━━━━━ Records for this task ━━━━━

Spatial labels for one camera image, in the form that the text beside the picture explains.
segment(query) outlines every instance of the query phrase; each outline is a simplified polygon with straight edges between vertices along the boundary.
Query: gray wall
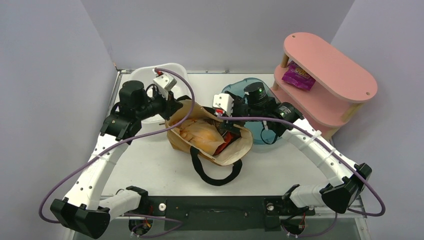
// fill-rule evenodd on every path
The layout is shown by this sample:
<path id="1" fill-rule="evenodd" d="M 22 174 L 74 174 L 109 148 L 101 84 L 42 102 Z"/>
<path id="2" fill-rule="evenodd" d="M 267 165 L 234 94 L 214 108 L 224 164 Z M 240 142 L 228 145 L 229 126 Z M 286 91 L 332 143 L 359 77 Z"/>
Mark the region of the gray wall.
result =
<path id="1" fill-rule="evenodd" d="M 378 82 L 374 99 L 335 135 L 339 150 L 373 168 L 387 205 L 368 219 L 373 239 L 423 239 L 424 1 L 356 0 L 332 44 Z M 366 209 L 380 206 L 365 190 Z"/>
<path id="2" fill-rule="evenodd" d="M 61 239 L 38 206 L 88 160 L 115 68 L 79 0 L 10 0 L 0 3 L 0 73 L 0 238 Z"/>
<path id="3" fill-rule="evenodd" d="M 121 69 L 179 63 L 188 70 L 273 73 L 283 41 L 331 41 L 354 0 L 82 0 Z"/>

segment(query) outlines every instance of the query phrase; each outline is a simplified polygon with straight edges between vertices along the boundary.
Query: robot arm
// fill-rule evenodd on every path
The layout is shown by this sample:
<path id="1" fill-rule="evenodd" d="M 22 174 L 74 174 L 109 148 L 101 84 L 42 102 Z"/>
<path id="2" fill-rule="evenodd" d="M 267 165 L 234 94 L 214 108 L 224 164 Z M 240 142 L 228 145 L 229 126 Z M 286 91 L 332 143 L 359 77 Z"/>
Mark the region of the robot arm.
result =
<path id="1" fill-rule="evenodd" d="M 306 206 L 327 206 L 337 213 L 345 213 L 352 202 L 364 189 L 364 184 L 332 153 L 339 155 L 349 166 L 368 179 L 372 172 L 371 168 L 363 163 L 358 165 L 351 159 L 343 156 L 322 136 L 319 130 L 315 130 L 303 115 L 290 103 L 278 104 L 273 97 L 266 94 L 264 85 L 255 82 L 245 87 L 243 98 L 226 91 L 216 94 L 213 98 L 213 108 L 217 115 L 230 117 L 267 117 L 288 121 L 312 135 L 309 137 L 303 132 L 278 122 L 263 122 L 264 128 L 274 131 L 278 137 L 282 137 L 296 146 L 308 157 L 328 179 L 317 185 L 293 186 L 285 195 L 285 200 L 297 208 Z M 315 139 L 323 142 L 331 152 L 328 152 Z"/>
<path id="2" fill-rule="evenodd" d="M 119 102 L 106 117 L 91 158 L 116 143 L 135 136 L 142 128 L 141 121 L 160 114 L 169 119 L 183 105 L 174 99 L 171 88 L 176 80 L 167 73 L 157 72 L 153 97 L 148 97 L 140 81 L 128 81 L 119 91 Z M 117 195 L 100 201 L 102 191 L 118 159 L 131 142 L 121 144 L 99 156 L 85 168 L 63 199 L 55 199 L 50 210 L 65 227 L 91 238 L 99 238 L 109 222 L 124 213 L 143 208 L 148 192 L 129 186 Z"/>

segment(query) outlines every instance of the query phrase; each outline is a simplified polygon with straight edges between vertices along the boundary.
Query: wooden dowel
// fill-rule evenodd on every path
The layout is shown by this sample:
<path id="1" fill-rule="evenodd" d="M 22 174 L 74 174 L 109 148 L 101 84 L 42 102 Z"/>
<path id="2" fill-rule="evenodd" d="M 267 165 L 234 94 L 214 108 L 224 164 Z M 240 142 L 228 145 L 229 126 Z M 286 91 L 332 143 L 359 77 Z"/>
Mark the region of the wooden dowel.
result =
<path id="1" fill-rule="evenodd" d="M 283 68 L 283 69 L 285 69 L 285 68 L 287 68 L 287 63 L 289 62 L 289 56 L 287 56 L 285 53 L 284 53 L 284 56 L 282 56 L 282 62 L 281 62 L 281 64 L 280 64 L 280 66 Z"/>
<path id="2" fill-rule="evenodd" d="M 333 128 L 333 129 L 331 129 L 331 130 L 328 130 L 322 137 L 325 139 L 325 140 L 327 140 L 327 141 L 329 141 L 330 140 L 330 138 L 338 131 L 340 129 L 340 127 L 335 127 L 335 128 Z"/>
<path id="3" fill-rule="evenodd" d="M 278 86 L 278 83 L 276 81 L 274 81 L 274 84 L 272 85 L 271 89 L 276 91 L 276 90 L 278 90 L 279 87 L 280 86 Z"/>
<path id="4" fill-rule="evenodd" d="M 352 103 L 349 109 L 347 109 L 347 111 L 341 116 L 341 120 L 343 122 L 349 121 L 349 119 L 351 119 L 351 117 L 353 117 L 353 115 L 355 115 L 363 105 L 363 103 Z"/>

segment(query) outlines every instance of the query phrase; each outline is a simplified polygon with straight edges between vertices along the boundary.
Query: black joint housing
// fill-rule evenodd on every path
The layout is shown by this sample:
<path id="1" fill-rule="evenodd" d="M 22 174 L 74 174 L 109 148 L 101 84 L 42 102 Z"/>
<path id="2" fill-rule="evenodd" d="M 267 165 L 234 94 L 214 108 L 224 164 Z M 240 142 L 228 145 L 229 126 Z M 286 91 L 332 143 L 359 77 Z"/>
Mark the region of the black joint housing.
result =
<path id="1" fill-rule="evenodd" d="M 86 210 L 84 206 L 74 206 L 60 199 L 53 200 L 50 211 L 62 226 L 93 239 L 103 235 L 111 220 L 109 208 Z"/>
<path id="2" fill-rule="evenodd" d="M 168 93 L 168 100 L 155 91 L 149 97 L 142 82 L 127 81 L 119 90 L 119 102 L 110 110 L 100 134 L 112 135 L 117 141 L 134 137 L 142 129 L 142 120 L 159 114 L 168 120 L 183 104 L 174 99 L 172 91 Z"/>
<path id="3" fill-rule="evenodd" d="M 365 180 L 371 176 L 372 169 L 366 163 L 355 165 L 356 172 L 359 173 Z M 322 200 L 333 211 L 339 214 L 344 214 L 354 200 L 364 190 L 364 183 L 355 175 L 350 178 L 344 177 L 344 183 L 339 186 L 331 186 L 328 184 L 321 189 Z"/>
<path id="4" fill-rule="evenodd" d="M 126 188 L 126 190 L 134 191 L 141 196 L 140 204 L 136 209 L 133 210 L 133 212 L 148 213 L 150 207 L 149 192 L 136 186 L 129 186 Z"/>

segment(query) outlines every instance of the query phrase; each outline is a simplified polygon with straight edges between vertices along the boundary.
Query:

━━━━━

▶ Exercise requirements
Every line above has to be output exactly; the pictures must be dropped.

▶ Your solution
Spatial labels for one camera image, in the form that the text beside the picture explains.
segment(query) outlines every instance of the query phrase; each outline is a simplified polygon with straight edges between vertices along the boundary.
Query: gray wall
// fill-rule evenodd on every path
The layout is shown by this sample:
<path id="1" fill-rule="evenodd" d="M 22 174 L 74 174 L 109 148 L 101 84 L 42 102 Z"/>
<path id="2" fill-rule="evenodd" d="M 267 165 L 234 94 L 214 108 L 224 164 Z M 240 142 L 228 145 L 229 126 Z M 286 91 L 332 143 L 359 77 Z"/>
Mark the region of the gray wall.
result =
<path id="1" fill-rule="evenodd" d="M 378 82 L 374 99 L 335 135 L 339 150 L 373 168 L 387 205 L 368 219 L 373 239 L 423 239 L 424 1 L 356 0 L 332 44 Z M 366 209 L 380 206 L 365 190 Z"/>
<path id="2" fill-rule="evenodd" d="M 61 239 L 38 206 L 88 160 L 115 68 L 79 0 L 10 0 L 0 3 L 0 73 L 0 238 Z"/>
<path id="3" fill-rule="evenodd" d="M 121 69 L 179 63 L 188 70 L 273 73 L 283 41 L 331 41 L 354 0 L 82 0 Z"/>

segment(query) outlines every instance of the query phrase; each outline is a simplified polygon with straight edges between vertices along the boundary.
Query: robot arm
// fill-rule evenodd on every path
The layout is shown by this sample:
<path id="1" fill-rule="evenodd" d="M 22 174 L 74 174 L 109 148 L 101 84 L 42 102 Z"/>
<path id="2" fill-rule="evenodd" d="M 267 165 L 234 94 L 214 108 L 224 164 Z M 240 142 L 228 145 L 229 126 Z M 286 91 L 332 143 L 359 77 Z"/>
Mark the region of the robot arm.
result =
<path id="1" fill-rule="evenodd" d="M 306 206 L 327 206 L 337 213 L 345 213 L 352 202 L 364 189 L 364 184 L 332 153 L 339 155 L 349 166 L 368 179 L 372 172 L 371 168 L 363 163 L 358 165 L 351 159 L 343 156 L 322 136 L 319 130 L 315 130 L 303 115 L 290 103 L 278 104 L 273 97 L 266 94 L 264 85 L 255 82 L 245 87 L 243 98 L 226 91 L 216 94 L 213 98 L 213 108 L 217 115 L 230 117 L 267 117 L 288 121 L 312 135 L 309 137 L 303 132 L 278 122 L 263 122 L 264 128 L 274 131 L 278 137 L 282 137 L 296 146 L 308 157 L 328 179 L 317 185 L 293 186 L 285 195 L 285 200 L 297 208 Z M 315 139 L 323 142 L 331 152 L 328 152 Z"/>
<path id="2" fill-rule="evenodd" d="M 119 102 L 106 117 L 91 158 L 116 143 L 135 136 L 142 128 L 141 121 L 160 114 L 169 119 L 183 105 L 174 99 L 171 88 L 176 80 L 167 73 L 157 72 L 153 97 L 148 97 L 140 81 L 128 81 L 119 91 Z M 117 195 L 100 201 L 102 191 L 118 159 L 131 142 L 121 144 L 99 156 L 85 168 L 63 199 L 55 199 L 50 210 L 65 227 L 91 238 L 99 238 L 109 222 L 124 213 L 143 208 L 148 192 L 129 186 Z"/>

segment(query) outlines every instance of the query phrase; each outline is a simplified polygon with straight edges between vertices along the boundary.
Query: wooden dowel
// fill-rule evenodd on every path
The layout is shown by this sample:
<path id="1" fill-rule="evenodd" d="M 22 174 L 74 174 L 109 148 L 101 84 L 42 102 Z"/>
<path id="2" fill-rule="evenodd" d="M 267 165 L 234 94 L 214 108 L 224 164 Z M 240 142 L 228 145 L 229 126 Z M 286 91 L 332 143 L 359 77 Z"/>
Mark the region of the wooden dowel.
result =
<path id="1" fill-rule="evenodd" d="M 283 68 L 283 69 L 285 69 L 285 68 L 287 68 L 287 63 L 289 62 L 289 56 L 287 56 L 285 53 L 284 53 L 284 56 L 282 56 L 282 62 L 281 62 L 281 64 L 280 64 L 280 66 Z"/>
<path id="2" fill-rule="evenodd" d="M 333 128 L 333 129 L 331 129 L 331 130 L 328 130 L 322 137 L 325 139 L 325 140 L 327 140 L 327 141 L 329 141 L 330 140 L 330 138 L 338 131 L 340 129 L 340 127 L 335 127 L 335 128 Z"/>
<path id="3" fill-rule="evenodd" d="M 278 86 L 278 83 L 276 81 L 274 81 L 274 84 L 272 85 L 271 89 L 276 91 L 276 90 L 278 90 L 279 87 L 280 86 Z"/>
<path id="4" fill-rule="evenodd" d="M 352 103 L 349 109 L 347 109 L 347 111 L 341 116 L 341 120 L 343 122 L 349 121 L 349 119 L 351 119 L 351 117 L 353 117 L 353 115 L 355 115 L 363 105 L 363 103 Z"/>

segment(query) outlines every instance of the query phrase; each outline is a simplified polygon with straight edges between vertices along the boundary.
Query: black joint housing
// fill-rule evenodd on every path
The layout is shown by this sample:
<path id="1" fill-rule="evenodd" d="M 22 174 L 74 174 L 109 148 L 101 84 L 42 102 Z"/>
<path id="2" fill-rule="evenodd" d="M 267 165 L 234 94 L 214 108 L 224 164 Z M 240 142 L 228 145 L 229 126 Z M 286 91 L 332 143 L 359 77 Z"/>
Mark the region of the black joint housing.
result =
<path id="1" fill-rule="evenodd" d="M 86 210 L 84 206 L 74 206 L 60 199 L 53 200 L 50 211 L 62 226 L 93 239 L 103 235 L 111 220 L 109 208 Z"/>
<path id="2" fill-rule="evenodd" d="M 168 93 L 168 100 L 155 91 L 149 97 L 142 82 L 127 81 L 119 90 L 119 102 L 110 110 L 100 134 L 112 135 L 117 141 L 134 137 L 142 129 L 142 120 L 159 114 L 168 120 L 183 104 L 174 99 L 172 91 Z"/>
<path id="3" fill-rule="evenodd" d="M 365 180 L 371 176 L 372 169 L 366 163 L 355 165 L 356 172 L 359 173 Z M 322 200 L 333 211 L 339 214 L 344 214 L 354 200 L 364 190 L 364 183 L 355 175 L 350 178 L 344 177 L 344 183 L 339 186 L 331 186 L 328 184 L 321 189 Z"/>
<path id="4" fill-rule="evenodd" d="M 126 188 L 126 190 L 134 191 L 141 196 L 140 204 L 136 209 L 133 210 L 133 212 L 148 213 L 150 207 L 149 192 L 136 186 L 129 186 Z"/>

segment(query) outlines every instance of the query phrase; each outline is a simplified polygon with straight edges between vertices along the boundary.
Query:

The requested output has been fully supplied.